COLLECTED DATA: Begin

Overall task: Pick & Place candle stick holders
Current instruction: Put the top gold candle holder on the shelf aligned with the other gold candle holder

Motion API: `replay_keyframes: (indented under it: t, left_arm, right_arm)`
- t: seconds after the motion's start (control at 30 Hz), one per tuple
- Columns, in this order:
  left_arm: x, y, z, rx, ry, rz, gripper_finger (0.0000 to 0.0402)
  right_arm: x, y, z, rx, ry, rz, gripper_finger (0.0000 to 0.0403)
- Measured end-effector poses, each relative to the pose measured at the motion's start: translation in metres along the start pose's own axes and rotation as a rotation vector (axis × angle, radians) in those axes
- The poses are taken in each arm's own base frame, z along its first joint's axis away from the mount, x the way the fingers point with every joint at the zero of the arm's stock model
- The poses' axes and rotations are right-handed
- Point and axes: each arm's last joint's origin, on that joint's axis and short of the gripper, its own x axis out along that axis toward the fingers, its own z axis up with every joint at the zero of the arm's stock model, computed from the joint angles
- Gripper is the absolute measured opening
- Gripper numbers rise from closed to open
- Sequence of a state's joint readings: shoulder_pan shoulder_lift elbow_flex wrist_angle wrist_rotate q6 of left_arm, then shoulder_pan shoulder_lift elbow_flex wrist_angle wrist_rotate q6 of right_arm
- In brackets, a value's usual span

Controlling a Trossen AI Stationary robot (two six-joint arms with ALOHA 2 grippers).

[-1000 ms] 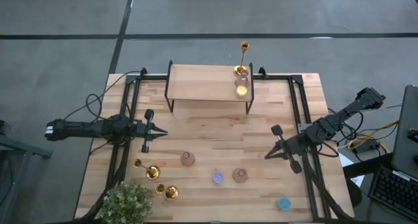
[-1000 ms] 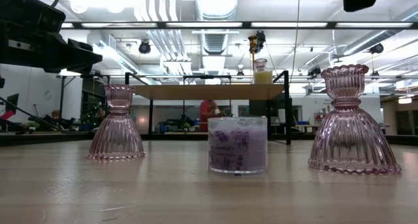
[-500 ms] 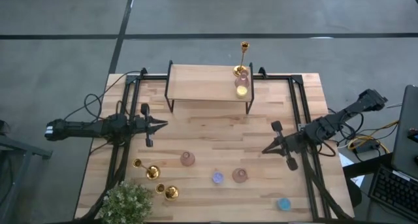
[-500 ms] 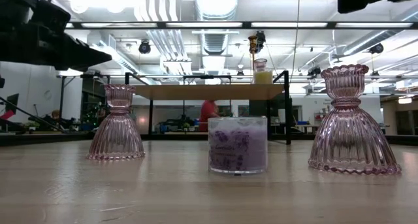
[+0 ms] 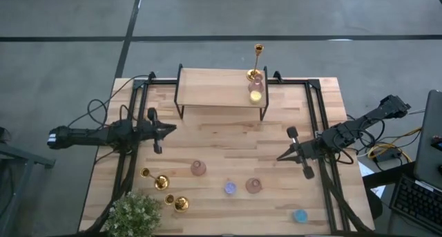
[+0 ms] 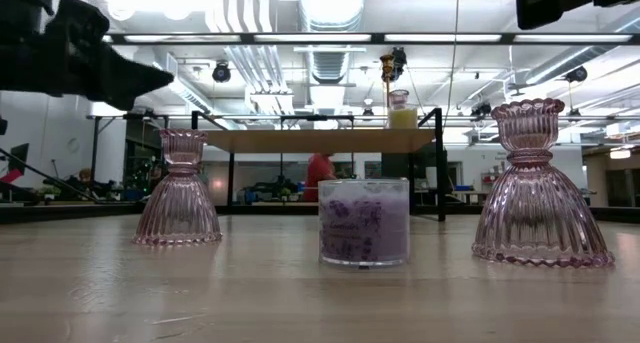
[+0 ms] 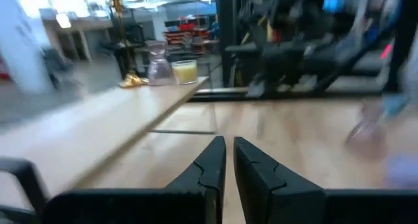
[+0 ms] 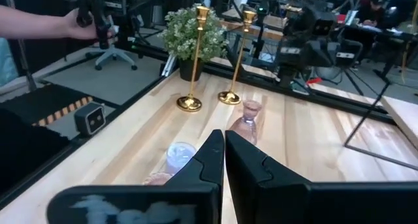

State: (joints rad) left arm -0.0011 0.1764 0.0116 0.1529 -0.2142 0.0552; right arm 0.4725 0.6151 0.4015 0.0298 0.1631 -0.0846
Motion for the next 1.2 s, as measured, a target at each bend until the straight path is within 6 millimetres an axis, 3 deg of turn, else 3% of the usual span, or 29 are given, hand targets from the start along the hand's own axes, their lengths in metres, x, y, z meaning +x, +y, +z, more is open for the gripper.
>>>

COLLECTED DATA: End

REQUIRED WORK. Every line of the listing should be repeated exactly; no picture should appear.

ANSWER BELOW.
Overall task: Pick & Place candle stick holders
Current instruction: Put the top gold candle holder on the shelf aligned with the other gold candle holder

Motion API: `replay_keyframes: (indented under it: t, left_arm, right_arm)`
- t: seconds after the motion's start (control at 30 Hz), one per tuple
- Columns, in this order:
  left_arm: x, y, z, rx, ry, rz, gripper_finger (0.0000 to 0.0402)
  right_arm: x, y, z, rx, ry, rz, gripper_finger (0.0000 to 0.0403)
- Measured end-effector poses, each relative to the pose measured at the motion's start: translation in metres along the start pose's own axes and rotation as a rotation vector (axis × angle, radians) in those axes
- The poses are taken in each arm's own base frame, z along its first joint's axis away from the mount, x the way the fingers point with every joint at the zero of the arm's stock model
- The poses' axes and rotations are right-handed
- Point and axes: each arm's last joint's origin, on that joint's axis and short of the gripper, its own x axis out along that axis toward the fingers, its own z axis up with every joint at the zero of the arm's stock model, computed from the joint angles
- Gripper is the absolute measured opening
- Gripper numbers rise from closed to open
- Sequence of a state's joint readings: shoulder_pan shoulder_lift elbow_flex wrist_angle wrist_rotate q6 of left_arm, then shoulder_pan shoulder_lift elbow_flex wrist_angle wrist_rotate q6 of right_arm
- In brackets, a value's usual span

Controlling a Trossen AI Stationary robot (two six-joint arms with ALOHA 2 grippers).

[-1000 ms] 
[-1000 ms] 
[-500 ms] 
[-500 ms] 
[+0 ms] 
[+0 ms] 
[+0 ms] 
[+0 ms] 

State: (joints rad) left arm -0.0011 0.1764 0.0116 0.1529 -0.2142 0.0552; right arm 0.4725 0.6151 0.4015 0.0298 0.1631 -0.0846
Motion for the next 1.2 s, as measured, a target at each bend until the straight path is within 6 millimetres an axis, 3 deg of turn, else 3% of the usual span, or 29 are given, hand targets from the start along the hand's own axes, their lengths in metres, x, y, z meaning +x, +y, +z, more is open for the gripper.
>>>

There is no more output to give.